IRS increased enforcement activities related to micro captives
The IRS announced that it is increasing its enforcement activity and number of audit teams around micro-captive insurance arrangements and examining returns that include micro-captive insurance transactions. This increase in enforcement activity comes as a result of several U.S. Tax Court holdings that certain micro-captive are not eligible for Federal tax benefits. As part of its enforcements efforts, the IRS recently released a post-release change to income tax forms outlining the correct procedure to use to amend a tax return to remove the benefits of an ineligible micro-captive insurance transaction. In its effort to increase its enforcement activity in this area, the IRS has been issuing letters to taxpayers who previously claimed a tax benefit from a micro-captive transaction and filed a Form 8886 disclosure.

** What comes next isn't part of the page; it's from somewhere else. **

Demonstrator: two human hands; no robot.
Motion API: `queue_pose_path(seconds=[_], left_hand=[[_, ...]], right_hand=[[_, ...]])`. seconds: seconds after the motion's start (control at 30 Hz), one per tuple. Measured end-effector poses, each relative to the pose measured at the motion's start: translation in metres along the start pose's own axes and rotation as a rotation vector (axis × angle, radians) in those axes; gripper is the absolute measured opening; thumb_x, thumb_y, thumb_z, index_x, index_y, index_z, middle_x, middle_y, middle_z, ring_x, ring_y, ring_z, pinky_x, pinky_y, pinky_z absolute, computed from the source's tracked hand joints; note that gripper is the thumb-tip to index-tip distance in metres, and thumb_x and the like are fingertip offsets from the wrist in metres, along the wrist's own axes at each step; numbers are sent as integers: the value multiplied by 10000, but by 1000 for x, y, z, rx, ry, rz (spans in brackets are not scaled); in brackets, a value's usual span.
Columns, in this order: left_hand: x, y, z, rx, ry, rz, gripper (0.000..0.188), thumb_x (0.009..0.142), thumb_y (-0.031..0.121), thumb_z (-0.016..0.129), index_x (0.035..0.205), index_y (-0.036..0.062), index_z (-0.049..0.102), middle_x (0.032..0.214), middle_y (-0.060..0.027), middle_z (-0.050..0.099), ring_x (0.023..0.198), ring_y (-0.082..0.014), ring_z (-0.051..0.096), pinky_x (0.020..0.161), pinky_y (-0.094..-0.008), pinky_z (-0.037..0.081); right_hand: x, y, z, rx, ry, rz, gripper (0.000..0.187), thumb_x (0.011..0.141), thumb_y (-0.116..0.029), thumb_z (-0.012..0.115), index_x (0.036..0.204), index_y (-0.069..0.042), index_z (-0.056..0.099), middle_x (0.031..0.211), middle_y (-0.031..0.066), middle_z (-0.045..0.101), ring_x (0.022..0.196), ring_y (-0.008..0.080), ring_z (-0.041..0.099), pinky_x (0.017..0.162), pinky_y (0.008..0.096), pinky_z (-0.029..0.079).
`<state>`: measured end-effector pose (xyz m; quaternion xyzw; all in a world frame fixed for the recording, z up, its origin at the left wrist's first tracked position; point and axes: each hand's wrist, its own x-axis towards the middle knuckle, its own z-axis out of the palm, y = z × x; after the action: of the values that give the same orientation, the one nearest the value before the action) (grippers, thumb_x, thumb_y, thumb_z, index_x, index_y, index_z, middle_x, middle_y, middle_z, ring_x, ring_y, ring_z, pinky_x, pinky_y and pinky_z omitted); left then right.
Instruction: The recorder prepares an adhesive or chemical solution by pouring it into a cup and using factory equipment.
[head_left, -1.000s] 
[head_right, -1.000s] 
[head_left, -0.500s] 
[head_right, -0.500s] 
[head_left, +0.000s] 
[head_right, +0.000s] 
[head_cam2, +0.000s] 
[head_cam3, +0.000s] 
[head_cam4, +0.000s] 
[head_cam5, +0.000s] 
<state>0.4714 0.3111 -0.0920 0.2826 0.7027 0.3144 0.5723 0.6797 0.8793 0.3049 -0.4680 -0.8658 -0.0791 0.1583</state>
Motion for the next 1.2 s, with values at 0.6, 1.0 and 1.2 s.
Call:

Micro-captive insurance transactions
In 2016, the IRS designated certain micro-captive transactions as a transaction of interest in Notice 2016-66. Generally, a micro-captive insurance transaction involves a captive insurance company that insures certain risks of its owner or of one or more parties related to its owner. The captive insurance company then elects to have its insurance income exempt from tax under section 831(b). Other income of the captive generally remains subject to tax. In order to have legitimate transactions, the captive must engage in insurance transactions and operate as a legitimate insurance company. The IRS determined that this area had the potential for abuse and was specifically concerned about transactions with the following characteristics:
- Coverage of risks that are implausible or unrelated to the insured’s business
- Duplicative or vaguely described coverage
- Premium amounts determined without an underwriting or actuarial analysis that conforms to insurance industry standards
- Premiums that exceed amounts that unrelated insurers would charge
- Captives that fail to comply with insurance laws or regulations, or lack defined claims administration procedures
- Captives with inadequate capital
- Failure to file claims for insured losses
The IRS has issued letters to taxpayers who have taken a deduction or other tax benefit related to micro-captive insurance on a prior year tax return and have filed a Form 8886 disclosing the tax benefit pursuant to Notice 2016-66. The letters inform the taxpayer that they are being contacted because several recent Tax Court decisions have “confirmed” that certain micro-captive arrangements are not eligible for claimed Federal tax benefits. The letters ask taxpayers whether they are still taking tax benefits from the micro-captive arrangement. If a taxpayer is no longer claiming deductions from the micro-captive arrangement, the taxpayer must send a letter to the IRS stating the last year the taxpayer claimed any tax benefits from the arrangements and the date the taxpayer ceased participating in the micro-captive transaction. The letter must be sent to the IRS by the specified response date and signed with a penalty of perjury statement. The IRS will take into consideration the taxpayer’s response in any subsequent enforcement action.
The letter also provides the procedures by which to amend a return to remove previously claimed benefits. On March 23, 2020, the IRS released the post-release change (see above) noting that taxpayers who have claimed a deduction or other tax benefit on a prior year tax return related to micro-captive insurance may amend their returns to remove these benefits by notating “Microcaptive” at the top of the form.
The IRS has been steadily increasing its compliance and enforcement activities with regard to micro-captive insurance transactions. Taxpayers who claimed a tax benefit and filed a Form 8886 disclosing their participation in such transactions should be prepared to receive a letter from the IRS requesting additional information. Taxpayers who are concerned that the structure of the transaction they engaged in might be questioned by the IRS should contact their tax advisors to discuss possible remedies.